### Try it
In the listing below, count the lines with "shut" and report only the figure.

### Provided records
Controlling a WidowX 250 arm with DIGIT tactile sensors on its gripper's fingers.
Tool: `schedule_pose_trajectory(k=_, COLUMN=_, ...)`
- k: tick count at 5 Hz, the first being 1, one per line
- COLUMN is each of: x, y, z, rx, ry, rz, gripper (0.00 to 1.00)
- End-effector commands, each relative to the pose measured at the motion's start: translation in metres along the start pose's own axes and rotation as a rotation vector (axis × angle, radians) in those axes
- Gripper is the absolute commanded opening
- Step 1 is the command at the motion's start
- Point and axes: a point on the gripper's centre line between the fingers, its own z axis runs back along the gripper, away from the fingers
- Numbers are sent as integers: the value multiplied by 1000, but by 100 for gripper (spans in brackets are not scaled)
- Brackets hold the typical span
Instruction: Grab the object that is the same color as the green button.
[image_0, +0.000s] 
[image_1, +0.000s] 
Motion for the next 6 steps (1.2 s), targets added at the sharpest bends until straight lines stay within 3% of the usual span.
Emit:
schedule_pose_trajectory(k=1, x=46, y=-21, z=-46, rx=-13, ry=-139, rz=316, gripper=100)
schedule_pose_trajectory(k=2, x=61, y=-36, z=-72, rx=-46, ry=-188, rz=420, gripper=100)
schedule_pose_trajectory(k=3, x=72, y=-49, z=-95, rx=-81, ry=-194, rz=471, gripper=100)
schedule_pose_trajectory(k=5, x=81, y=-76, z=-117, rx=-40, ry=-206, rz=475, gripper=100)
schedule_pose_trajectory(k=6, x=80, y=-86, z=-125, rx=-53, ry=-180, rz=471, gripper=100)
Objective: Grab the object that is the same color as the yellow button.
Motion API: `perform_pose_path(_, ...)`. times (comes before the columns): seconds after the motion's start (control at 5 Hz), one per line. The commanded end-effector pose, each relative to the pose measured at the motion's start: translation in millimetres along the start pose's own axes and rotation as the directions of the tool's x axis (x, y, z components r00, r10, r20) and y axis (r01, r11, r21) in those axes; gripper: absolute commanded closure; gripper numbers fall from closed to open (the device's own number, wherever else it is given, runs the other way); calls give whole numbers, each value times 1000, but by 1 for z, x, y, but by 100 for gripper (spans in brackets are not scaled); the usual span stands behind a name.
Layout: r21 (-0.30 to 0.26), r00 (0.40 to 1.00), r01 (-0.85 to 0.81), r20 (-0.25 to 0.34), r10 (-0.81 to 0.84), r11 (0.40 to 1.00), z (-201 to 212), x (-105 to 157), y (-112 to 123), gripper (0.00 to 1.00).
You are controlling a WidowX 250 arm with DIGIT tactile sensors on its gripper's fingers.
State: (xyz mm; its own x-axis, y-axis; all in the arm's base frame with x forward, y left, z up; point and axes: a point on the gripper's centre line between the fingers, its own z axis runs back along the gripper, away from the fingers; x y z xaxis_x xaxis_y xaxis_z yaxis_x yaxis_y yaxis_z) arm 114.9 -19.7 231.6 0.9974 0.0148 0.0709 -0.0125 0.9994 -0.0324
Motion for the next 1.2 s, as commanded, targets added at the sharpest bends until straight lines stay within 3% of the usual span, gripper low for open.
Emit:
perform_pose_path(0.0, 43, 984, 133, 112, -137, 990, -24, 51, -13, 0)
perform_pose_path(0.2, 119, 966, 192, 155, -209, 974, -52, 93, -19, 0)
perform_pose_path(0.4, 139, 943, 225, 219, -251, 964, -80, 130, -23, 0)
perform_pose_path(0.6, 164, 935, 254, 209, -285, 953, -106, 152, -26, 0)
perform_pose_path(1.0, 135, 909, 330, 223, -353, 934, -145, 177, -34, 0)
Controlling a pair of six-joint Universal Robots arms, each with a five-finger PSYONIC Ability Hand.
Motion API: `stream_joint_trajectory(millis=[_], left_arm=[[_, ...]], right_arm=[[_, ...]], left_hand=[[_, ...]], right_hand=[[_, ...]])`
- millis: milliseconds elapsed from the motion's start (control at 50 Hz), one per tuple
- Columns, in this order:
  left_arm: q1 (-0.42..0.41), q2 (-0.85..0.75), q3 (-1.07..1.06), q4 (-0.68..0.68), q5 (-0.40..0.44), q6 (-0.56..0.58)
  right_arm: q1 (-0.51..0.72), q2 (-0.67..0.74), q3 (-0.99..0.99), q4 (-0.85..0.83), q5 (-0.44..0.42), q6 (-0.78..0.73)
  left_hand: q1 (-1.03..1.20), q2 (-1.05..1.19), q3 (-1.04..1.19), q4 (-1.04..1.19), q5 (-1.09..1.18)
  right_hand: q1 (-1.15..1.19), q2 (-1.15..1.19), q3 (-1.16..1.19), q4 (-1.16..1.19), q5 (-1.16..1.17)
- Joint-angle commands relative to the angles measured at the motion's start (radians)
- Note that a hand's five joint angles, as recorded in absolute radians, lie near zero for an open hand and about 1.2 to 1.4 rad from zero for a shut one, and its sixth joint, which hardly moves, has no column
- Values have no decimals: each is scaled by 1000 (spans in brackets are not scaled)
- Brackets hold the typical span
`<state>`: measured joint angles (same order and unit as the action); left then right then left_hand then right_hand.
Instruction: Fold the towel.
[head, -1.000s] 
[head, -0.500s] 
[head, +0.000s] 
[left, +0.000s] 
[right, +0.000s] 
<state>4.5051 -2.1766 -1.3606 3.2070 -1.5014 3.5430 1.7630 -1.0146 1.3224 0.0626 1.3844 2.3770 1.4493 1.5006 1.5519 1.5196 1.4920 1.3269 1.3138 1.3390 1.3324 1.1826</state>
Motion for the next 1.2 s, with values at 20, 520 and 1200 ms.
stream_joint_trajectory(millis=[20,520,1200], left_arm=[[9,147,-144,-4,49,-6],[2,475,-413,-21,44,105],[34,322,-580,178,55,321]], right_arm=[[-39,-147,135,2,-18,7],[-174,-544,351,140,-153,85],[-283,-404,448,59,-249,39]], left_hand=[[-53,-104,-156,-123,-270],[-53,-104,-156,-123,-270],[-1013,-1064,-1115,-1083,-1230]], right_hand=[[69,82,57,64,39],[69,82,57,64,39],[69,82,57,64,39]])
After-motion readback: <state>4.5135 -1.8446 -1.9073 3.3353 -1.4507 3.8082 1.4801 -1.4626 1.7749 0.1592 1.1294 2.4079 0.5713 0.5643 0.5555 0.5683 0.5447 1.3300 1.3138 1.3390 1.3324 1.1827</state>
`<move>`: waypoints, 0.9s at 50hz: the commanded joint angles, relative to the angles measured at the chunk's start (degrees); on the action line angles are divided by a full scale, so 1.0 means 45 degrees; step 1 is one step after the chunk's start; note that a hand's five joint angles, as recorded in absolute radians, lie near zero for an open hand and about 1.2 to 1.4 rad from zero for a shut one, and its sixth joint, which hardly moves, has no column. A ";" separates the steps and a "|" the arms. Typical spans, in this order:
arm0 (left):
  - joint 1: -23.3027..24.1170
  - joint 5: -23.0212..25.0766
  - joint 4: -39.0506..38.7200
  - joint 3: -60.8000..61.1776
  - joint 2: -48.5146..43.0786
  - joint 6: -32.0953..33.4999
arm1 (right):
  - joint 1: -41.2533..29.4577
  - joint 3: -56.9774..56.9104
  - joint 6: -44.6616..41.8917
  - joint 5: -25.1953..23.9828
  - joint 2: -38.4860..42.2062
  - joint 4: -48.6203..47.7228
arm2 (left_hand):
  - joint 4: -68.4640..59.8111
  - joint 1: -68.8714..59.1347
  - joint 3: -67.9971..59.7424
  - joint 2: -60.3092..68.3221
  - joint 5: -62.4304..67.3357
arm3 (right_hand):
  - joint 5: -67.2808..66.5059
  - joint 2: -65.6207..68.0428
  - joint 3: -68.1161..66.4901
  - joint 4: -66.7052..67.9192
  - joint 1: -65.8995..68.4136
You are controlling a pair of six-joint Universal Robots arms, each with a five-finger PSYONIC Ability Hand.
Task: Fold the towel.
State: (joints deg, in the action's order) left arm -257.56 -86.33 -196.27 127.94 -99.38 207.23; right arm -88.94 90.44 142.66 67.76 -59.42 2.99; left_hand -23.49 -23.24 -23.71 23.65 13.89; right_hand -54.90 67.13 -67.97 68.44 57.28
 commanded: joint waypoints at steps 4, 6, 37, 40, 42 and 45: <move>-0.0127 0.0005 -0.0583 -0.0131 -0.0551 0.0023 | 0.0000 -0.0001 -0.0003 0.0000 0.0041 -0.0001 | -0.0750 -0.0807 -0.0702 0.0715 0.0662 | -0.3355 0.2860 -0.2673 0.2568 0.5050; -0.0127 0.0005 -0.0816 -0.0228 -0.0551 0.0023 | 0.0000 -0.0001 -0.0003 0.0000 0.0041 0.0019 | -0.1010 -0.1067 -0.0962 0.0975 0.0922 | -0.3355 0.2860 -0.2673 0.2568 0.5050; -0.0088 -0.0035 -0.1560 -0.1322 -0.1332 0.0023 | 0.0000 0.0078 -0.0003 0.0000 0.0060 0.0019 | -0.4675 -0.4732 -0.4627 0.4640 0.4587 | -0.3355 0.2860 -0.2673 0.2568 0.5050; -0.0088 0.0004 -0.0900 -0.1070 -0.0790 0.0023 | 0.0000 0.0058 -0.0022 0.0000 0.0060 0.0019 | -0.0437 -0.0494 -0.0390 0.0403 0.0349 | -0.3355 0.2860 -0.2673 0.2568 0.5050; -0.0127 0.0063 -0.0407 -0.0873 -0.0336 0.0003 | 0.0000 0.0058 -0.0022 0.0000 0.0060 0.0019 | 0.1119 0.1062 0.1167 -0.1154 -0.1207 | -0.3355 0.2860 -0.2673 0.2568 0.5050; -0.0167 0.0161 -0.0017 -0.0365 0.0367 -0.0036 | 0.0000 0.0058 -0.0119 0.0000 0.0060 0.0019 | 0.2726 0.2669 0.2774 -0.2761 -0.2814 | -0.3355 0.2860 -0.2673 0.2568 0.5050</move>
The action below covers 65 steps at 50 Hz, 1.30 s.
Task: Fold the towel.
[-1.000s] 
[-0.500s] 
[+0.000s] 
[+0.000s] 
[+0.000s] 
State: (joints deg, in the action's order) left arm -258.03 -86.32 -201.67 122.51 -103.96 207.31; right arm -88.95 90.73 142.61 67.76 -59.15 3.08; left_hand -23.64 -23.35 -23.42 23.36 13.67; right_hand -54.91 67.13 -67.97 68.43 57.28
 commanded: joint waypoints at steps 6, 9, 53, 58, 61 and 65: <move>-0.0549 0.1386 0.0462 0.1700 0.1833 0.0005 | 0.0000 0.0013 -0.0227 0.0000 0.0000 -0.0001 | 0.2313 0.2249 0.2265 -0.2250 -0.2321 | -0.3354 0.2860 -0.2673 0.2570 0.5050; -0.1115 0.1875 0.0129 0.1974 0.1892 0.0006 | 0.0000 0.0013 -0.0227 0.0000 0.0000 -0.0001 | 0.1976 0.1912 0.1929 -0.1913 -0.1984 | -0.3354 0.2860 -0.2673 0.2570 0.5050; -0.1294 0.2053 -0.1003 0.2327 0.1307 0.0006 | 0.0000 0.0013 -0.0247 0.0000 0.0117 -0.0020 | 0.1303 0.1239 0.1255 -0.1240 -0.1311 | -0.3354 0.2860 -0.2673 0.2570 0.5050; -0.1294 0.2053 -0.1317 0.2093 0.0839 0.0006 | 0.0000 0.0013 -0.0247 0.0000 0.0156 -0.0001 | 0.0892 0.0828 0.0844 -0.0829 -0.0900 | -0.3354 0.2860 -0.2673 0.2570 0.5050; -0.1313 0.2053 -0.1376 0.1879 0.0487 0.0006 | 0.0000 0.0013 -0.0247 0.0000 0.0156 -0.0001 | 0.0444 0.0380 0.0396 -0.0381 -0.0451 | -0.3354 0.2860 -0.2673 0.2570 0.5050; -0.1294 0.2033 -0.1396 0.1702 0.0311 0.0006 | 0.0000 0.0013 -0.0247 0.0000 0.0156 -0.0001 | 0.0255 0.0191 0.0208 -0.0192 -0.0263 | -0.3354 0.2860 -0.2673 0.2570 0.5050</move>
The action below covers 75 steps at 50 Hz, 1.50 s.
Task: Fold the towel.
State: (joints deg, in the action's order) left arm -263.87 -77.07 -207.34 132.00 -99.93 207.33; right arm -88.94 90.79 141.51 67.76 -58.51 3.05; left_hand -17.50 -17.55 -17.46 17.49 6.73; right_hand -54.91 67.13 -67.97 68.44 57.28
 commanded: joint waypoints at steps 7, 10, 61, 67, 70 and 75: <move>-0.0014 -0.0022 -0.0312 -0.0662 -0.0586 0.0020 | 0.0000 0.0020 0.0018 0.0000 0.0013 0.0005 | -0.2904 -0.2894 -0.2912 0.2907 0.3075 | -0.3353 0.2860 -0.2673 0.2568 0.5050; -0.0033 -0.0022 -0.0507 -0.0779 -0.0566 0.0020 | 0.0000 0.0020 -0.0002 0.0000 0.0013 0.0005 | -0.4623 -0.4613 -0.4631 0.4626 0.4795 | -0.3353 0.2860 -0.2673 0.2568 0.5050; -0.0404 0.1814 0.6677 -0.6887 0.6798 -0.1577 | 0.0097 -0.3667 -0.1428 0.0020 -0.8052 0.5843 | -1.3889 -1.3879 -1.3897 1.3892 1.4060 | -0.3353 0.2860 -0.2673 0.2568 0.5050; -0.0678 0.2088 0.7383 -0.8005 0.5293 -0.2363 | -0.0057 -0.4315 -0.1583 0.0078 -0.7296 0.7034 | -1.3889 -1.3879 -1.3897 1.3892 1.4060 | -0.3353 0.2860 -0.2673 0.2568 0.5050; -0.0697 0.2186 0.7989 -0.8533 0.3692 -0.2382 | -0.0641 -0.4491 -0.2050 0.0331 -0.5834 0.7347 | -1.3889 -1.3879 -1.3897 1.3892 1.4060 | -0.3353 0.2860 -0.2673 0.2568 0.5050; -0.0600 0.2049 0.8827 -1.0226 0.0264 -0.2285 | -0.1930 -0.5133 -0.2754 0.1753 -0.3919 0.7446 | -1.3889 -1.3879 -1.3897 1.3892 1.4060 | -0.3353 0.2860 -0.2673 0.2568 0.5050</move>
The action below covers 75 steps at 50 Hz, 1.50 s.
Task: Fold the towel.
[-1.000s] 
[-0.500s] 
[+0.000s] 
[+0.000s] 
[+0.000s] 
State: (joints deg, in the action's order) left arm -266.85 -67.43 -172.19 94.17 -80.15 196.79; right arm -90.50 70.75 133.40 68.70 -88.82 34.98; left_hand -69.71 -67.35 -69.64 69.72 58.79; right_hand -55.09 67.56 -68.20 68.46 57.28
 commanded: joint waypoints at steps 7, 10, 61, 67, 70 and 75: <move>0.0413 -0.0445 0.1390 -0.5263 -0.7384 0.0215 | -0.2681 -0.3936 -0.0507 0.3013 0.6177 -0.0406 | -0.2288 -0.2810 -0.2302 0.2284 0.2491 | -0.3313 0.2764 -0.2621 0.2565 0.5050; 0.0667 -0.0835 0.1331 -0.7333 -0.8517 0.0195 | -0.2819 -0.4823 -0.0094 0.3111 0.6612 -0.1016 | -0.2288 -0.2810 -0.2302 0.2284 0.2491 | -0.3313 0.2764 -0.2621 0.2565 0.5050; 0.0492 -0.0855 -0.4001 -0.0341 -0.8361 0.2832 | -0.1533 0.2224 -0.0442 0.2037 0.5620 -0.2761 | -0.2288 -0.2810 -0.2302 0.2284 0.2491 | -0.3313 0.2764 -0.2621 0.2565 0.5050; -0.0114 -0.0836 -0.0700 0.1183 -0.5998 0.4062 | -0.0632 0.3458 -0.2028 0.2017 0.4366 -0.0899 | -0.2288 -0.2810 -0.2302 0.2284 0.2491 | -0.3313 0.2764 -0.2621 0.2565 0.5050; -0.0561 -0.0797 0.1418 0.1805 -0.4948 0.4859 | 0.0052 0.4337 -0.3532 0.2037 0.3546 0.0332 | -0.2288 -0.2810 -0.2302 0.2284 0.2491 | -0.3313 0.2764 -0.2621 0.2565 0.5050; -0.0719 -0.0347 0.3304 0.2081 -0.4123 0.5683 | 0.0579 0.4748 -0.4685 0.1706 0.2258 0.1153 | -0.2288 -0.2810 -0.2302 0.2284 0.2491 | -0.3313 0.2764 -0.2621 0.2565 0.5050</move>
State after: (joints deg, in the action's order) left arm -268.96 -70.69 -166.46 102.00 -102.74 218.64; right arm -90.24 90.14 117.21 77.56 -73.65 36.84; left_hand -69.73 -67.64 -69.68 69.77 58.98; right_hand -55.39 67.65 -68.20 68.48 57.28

### Solution below
2